On Friday, the latest employment figures showed the nation adding more than half a million jobs in July — a figure that surpassed even the most optimistic estimates. The unemployment rate fell to 3.5 percent, matching the 50-year low hit in early 2020, immediately before the COVID-19 pandemic took hold.
“Today, there are more people working in America than before the pandemic began,” Biden said in Friday remarks at the White House. “In fact, there are more people working in America than any point in American history.”
Yet for all of that, Biden continues to battle miserable job approval numbers and a tangible lack of enthusiasm among many of his fellow Democrats.
As of Friday evening, the RealClearPolitics polling average showed almost 57 percent of Americans disapproving of his job performance and just under 40 percent approving. The biggest single culprit is inflation, which is at its highest point since the early 1980s.
The question marks around whether Biden should seek a second term, according to Democratic strategist Mark Longabaugh, “have to do with his age and his performance to date. People are just looking at that and going, ‘Is he really the strongest Democrat to try to hold the White House in 2024?’”
Longabaugh, who was a senior adviser to Sen. Bernie Sanders’s (I-Vt.) 2016 presidential campaign, made clear that he shared those doubts. He also noted that the public chorus of discontent is “an extraordinary situation” without any obvious parallel in recent decades.
Biden’s defenders note that some of the criticism, explicit and implicit, is coming from the left — a strand of the party that has long distrusted the president.
When progressive Rep. Cori Bush (D-Mo.) was asked late last month whether she wanted Biden to run for a second term, she replied, “I don’t want to answer that question.”
Rep. Alexandria Ocasio-Cortez (D-N.Y.), asked by CNN’s Dana Bash in June whether she would commit to supporting Biden for a second term, said, “We’ll cross that bridge when we get to it.”
But not all the dissent is coming from predictable quarters.
Rep. Dean Phillips (D-Minn.), a moderate, replied, “No, I don’t” when asked in a recent radio interview if he wanted the president to seek a second term. “I think the country would be well served by a new generation of compelling, well-prepared, dynamic Democrats,” he added.
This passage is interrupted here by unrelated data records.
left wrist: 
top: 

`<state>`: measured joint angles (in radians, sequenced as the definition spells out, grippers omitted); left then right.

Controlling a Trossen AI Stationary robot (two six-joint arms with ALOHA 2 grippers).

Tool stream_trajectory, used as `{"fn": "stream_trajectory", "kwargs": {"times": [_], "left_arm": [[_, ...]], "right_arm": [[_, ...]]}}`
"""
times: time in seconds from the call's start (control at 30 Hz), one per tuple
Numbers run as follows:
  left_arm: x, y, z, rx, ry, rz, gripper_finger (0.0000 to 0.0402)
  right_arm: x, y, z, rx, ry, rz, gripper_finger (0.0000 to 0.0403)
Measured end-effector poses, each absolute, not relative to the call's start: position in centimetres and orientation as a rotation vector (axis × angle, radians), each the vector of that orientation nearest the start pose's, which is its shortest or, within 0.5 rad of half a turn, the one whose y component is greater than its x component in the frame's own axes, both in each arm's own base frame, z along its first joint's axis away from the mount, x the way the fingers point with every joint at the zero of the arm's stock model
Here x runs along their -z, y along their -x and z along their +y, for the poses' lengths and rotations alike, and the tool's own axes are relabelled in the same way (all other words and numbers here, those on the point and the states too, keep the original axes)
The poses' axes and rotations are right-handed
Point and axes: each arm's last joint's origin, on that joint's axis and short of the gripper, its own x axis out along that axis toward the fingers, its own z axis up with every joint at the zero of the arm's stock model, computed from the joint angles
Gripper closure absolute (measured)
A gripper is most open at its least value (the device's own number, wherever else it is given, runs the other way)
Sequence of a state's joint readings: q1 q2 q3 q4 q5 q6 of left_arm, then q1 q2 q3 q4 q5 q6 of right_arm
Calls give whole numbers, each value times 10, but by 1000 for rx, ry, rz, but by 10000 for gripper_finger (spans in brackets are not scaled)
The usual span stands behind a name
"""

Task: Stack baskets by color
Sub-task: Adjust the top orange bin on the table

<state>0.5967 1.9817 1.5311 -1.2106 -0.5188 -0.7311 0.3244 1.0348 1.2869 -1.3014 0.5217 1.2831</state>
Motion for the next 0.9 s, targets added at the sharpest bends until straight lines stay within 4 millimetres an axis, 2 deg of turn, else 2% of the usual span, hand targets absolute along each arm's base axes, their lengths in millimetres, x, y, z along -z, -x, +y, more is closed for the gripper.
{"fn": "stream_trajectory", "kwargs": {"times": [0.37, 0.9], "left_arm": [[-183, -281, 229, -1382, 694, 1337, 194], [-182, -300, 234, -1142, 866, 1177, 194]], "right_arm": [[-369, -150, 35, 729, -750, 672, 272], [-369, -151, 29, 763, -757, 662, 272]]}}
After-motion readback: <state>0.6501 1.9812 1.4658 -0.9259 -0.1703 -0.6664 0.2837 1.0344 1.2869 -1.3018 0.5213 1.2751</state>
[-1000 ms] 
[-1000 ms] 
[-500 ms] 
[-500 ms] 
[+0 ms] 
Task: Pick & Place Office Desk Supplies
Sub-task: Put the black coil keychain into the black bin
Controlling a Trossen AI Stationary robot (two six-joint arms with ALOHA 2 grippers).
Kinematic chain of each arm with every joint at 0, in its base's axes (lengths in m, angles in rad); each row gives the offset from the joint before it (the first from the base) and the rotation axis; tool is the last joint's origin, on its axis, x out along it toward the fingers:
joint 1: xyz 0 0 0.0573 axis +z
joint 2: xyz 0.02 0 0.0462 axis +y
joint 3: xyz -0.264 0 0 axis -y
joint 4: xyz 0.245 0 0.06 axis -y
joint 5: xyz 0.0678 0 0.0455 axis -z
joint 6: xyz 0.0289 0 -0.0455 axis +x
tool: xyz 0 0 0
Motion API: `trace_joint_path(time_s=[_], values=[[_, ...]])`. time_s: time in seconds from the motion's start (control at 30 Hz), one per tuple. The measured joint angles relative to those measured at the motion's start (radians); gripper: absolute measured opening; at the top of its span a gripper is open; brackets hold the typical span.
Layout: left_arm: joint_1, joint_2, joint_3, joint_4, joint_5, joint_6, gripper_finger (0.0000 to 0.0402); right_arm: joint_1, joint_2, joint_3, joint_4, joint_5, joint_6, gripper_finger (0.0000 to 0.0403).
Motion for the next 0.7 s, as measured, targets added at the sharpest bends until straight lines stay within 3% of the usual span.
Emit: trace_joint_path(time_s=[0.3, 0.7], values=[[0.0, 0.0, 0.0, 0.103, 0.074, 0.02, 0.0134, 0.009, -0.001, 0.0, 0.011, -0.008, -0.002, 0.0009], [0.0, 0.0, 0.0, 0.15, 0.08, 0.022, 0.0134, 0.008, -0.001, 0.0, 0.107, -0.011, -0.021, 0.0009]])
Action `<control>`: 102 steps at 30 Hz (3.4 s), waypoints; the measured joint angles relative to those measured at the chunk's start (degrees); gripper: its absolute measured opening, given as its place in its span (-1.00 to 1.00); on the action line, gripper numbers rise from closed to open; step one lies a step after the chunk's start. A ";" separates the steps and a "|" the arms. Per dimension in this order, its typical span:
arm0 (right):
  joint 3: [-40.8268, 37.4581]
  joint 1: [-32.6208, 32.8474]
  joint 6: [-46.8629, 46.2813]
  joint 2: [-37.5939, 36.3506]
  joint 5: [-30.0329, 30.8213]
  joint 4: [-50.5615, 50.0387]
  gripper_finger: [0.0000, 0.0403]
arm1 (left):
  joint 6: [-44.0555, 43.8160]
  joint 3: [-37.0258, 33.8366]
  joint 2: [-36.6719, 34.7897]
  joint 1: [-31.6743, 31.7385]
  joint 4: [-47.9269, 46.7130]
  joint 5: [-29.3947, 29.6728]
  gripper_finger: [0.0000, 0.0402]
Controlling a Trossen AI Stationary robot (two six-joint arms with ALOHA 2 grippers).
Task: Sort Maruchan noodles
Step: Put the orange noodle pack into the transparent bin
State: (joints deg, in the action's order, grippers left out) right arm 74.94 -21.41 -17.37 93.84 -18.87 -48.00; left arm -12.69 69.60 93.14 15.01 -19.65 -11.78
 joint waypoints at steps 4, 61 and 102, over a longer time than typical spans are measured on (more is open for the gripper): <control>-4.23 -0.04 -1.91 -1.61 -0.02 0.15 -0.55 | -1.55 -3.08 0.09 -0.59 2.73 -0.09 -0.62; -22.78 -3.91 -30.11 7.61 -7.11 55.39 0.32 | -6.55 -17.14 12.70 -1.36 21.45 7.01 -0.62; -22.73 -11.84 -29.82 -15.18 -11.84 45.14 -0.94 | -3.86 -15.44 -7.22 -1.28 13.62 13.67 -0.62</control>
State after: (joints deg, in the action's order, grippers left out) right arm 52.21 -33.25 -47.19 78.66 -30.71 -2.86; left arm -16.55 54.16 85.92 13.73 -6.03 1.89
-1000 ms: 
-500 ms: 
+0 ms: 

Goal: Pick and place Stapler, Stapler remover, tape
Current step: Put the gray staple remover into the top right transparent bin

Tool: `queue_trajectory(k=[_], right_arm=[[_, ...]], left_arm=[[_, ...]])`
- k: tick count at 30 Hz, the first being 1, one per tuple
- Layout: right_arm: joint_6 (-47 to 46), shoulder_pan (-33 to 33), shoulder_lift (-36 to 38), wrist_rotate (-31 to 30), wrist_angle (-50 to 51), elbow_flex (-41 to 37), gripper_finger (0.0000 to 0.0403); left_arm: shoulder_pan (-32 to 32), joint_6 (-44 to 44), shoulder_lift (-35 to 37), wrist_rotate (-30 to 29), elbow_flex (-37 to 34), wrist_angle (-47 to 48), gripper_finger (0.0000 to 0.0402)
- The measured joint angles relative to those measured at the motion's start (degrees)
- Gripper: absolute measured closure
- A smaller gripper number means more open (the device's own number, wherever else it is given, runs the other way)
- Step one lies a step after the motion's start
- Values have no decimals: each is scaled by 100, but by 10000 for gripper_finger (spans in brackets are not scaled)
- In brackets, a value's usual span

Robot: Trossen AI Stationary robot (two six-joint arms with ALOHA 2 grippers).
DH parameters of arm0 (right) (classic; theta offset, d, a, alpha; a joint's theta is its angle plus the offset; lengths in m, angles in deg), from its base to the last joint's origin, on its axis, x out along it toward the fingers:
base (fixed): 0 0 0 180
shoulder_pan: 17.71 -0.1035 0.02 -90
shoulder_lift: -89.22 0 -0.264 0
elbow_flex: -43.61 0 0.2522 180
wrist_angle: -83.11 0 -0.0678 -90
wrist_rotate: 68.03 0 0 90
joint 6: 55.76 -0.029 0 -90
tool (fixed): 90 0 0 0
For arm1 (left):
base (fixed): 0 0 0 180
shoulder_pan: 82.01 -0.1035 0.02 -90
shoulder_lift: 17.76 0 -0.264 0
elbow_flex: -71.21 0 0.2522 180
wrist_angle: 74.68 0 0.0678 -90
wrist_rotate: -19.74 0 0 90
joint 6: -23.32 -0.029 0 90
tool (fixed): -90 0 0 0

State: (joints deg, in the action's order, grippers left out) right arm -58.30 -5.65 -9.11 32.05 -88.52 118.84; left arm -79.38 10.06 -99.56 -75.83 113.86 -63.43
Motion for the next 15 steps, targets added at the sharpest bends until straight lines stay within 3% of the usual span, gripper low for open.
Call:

In the past few days, Rep. Carolyn Maloney (D-N.Y.) ruffled more feathers by first saying during a televised debate that she did not “believe” Biden would seek a second term. Maloney then went on CNN to offer an apology to the president but repeated, “I happen to think you won’t be running.”
On top of all that, there are some Democrats who are positioning themselves for a presidential run in the event that Biden decides against seeking a second term. The most blatant example is California Gov. Gavin Newsom (D), though Illinois Gov. J.B. Pritzker (D) is another name drawing some attention.
Some Democrats who are more supportive of Biden roll their eyes at the shenanigans.
“I think it’s the typical Democratic hand-wringing that we’ve seen prior to the midterms for every Democratic president since I became an adult,” said strategist Julie Roginsky, citing the big losses suffered by the party in the 1994 and 2010 congressional elections during the first terms of former President Clinton and former President Obama, respectively.
But those presidents did not really face any credible suggestion that they should surrender the White House after only one term.
Roginsky placed some of the blame for Biden’s plight on what she characterized as “the White House’s massive communications problem.”
She contended that the president and his aides are spending too much time on defense rather than assailing the GOP for its “extremist” positions on key issues such as abortion and election denialism.
Still, Biden faces a big conundrum.
If he responds to suggestions that he should relinquish office at the end of his term, he fuels the story. If he stays quiet, he does nothing to tamp down the dissenters.
It’s a problem from which there is no obvious escape — despite the recent spate of good news.
The Memo is a reported column by Niall Stanage.